| What is being asked |
Write the data out again exactly, dropping any images it holds.

| Dataset section |
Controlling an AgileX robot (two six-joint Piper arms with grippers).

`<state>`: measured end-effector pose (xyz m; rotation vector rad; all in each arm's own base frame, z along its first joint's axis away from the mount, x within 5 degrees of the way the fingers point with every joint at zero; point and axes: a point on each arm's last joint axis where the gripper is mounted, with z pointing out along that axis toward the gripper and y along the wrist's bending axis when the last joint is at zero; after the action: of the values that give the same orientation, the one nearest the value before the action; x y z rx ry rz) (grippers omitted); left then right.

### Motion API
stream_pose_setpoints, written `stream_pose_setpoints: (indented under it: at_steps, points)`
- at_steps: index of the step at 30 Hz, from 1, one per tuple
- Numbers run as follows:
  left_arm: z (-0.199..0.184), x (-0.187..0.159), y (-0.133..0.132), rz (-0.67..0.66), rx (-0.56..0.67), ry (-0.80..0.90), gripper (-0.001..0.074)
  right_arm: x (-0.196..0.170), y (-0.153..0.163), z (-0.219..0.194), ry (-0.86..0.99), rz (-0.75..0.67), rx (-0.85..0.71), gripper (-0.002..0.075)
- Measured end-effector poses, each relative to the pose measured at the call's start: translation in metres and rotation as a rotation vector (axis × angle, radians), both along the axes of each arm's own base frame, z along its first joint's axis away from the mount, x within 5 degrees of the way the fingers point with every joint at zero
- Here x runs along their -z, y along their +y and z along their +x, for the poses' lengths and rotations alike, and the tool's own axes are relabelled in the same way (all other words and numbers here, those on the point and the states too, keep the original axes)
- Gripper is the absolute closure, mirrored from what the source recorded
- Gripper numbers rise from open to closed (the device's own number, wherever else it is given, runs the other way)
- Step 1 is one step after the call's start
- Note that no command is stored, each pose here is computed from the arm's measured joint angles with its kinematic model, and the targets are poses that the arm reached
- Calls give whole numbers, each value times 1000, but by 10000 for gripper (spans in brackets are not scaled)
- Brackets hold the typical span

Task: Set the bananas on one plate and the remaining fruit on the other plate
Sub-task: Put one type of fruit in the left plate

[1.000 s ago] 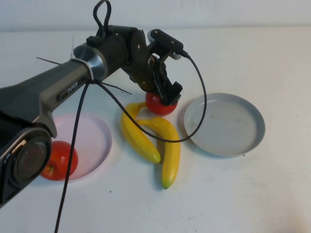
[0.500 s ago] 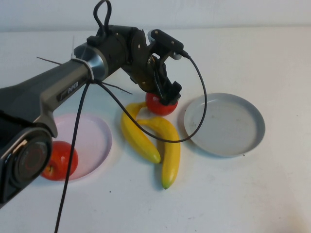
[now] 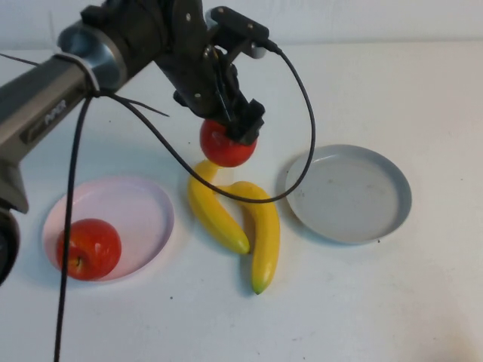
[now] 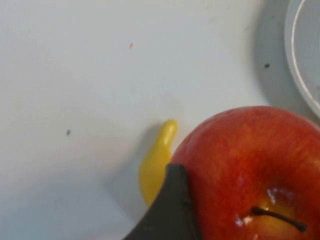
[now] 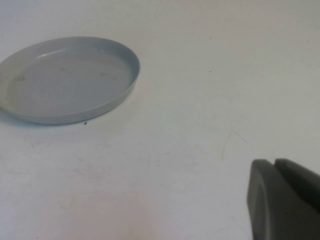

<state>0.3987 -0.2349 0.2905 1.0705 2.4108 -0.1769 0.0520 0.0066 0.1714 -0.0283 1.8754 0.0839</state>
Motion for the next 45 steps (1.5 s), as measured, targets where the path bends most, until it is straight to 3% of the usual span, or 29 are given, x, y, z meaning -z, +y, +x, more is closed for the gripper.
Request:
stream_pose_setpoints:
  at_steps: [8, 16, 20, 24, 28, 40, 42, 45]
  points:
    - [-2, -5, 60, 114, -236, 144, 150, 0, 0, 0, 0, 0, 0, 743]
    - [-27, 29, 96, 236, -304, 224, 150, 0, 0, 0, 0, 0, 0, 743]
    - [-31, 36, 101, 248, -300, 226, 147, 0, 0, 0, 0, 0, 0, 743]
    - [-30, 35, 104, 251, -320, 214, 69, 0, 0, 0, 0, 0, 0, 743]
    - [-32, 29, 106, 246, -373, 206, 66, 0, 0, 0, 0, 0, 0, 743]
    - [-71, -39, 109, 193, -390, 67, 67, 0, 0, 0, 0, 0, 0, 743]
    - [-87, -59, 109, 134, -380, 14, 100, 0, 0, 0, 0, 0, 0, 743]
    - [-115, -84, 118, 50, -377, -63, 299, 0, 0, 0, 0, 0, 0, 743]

| Output for this task |
Controlling an AgileX robot (two six-joint Piper arms with grippers).

`<state>`: measured end-effector pose (xyz m; rotation vector rad; all in each arm's own base frame, z along its first joint's axis away from the mount, x within 5 degrees of the way the fingers point with every joint at zero; point and axes: a point on each arm's last joint axis where the gripper is mounted, with z pointing out along that axis toward the gripper and y along the wrist's bending axis when the last joint is at zero; after the action: of the values that give the same orientation, the one nearest the value before the action; x y z rx ry rz) (grippers omitted); left then right.

### Motion API
stream_pose_setpoints, written `stream_pose_setpoints: (indented under it: at_steps, points)`
- at_steps: index of the step at 30 Hz, from 1, one per tuple
- Numbers run as follows:
  left_arm: z (-0.199..0.184), x (-0.187..0.159), y (-0.133..0.132), rz (-0.67..0.66), rx (-0.56..0.67), ry (-0.80..0.90), gripper (-0.001..0.074)
  right_arm: x (-0.196..0.170), y (-0.153..0.163), z (-0.219..0.194), ry (-0.86..0.99), rz (-0.75..0.67), rx (-0.85..0.71), gripper (-0.002..0.075)
- Measured end-effector poses, each relative to the pose measured at the call's start: translation in metres and rotation as a rotation vector (axis × angle, radians), both along the axes of each arm's own base frame, z along its first joint's axis away from the mount, x within 5 degrees of the way the fingers point with every joint at zero
- Here x runs along their -z, y along their +y and z along their +x, for the poses' lengths and rotations alike, and the tool's own axes are relabelled in the same way (all other words and numbers here, those on the point and the states too, keep the original axes)
- Gripper is the absolute closure, mirrored from what the source recorded
- Gripper numbers rise from open to closed (the device's own number, wherever else it is given, runs the other way)
- Step 1 is one step after the call's start
- Note that no command is stored, each pose here is computed from the arm's measured joint angles with its kinematic model, and the targets are poses that the arm reached
- Calls give whole numbers, each value times 1000, but by 10000 for gripper (spans in brackets are not scaled)
- Brackets hold the typical span

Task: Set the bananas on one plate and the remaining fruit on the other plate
Sub-task: Put one type of fruit in the left plate

[1.000 s ago] 
[0.500 s ago] 
[now] 
[now] 
[now] 

<state>0.3987 -0.2349 0.2905 1.0705 2.4108 -0.1769 0.0520 0.0066 0.1714 -0.0283 1.8754 0.0839</state>
Motion for the next 45 steps (1.5 s), as measured, targets where the path bends most, until it is straight to 3% of the usual span, or 29 are given, x, y, z meaning -z, +y, +x, more is closed for the gripper.
Request:
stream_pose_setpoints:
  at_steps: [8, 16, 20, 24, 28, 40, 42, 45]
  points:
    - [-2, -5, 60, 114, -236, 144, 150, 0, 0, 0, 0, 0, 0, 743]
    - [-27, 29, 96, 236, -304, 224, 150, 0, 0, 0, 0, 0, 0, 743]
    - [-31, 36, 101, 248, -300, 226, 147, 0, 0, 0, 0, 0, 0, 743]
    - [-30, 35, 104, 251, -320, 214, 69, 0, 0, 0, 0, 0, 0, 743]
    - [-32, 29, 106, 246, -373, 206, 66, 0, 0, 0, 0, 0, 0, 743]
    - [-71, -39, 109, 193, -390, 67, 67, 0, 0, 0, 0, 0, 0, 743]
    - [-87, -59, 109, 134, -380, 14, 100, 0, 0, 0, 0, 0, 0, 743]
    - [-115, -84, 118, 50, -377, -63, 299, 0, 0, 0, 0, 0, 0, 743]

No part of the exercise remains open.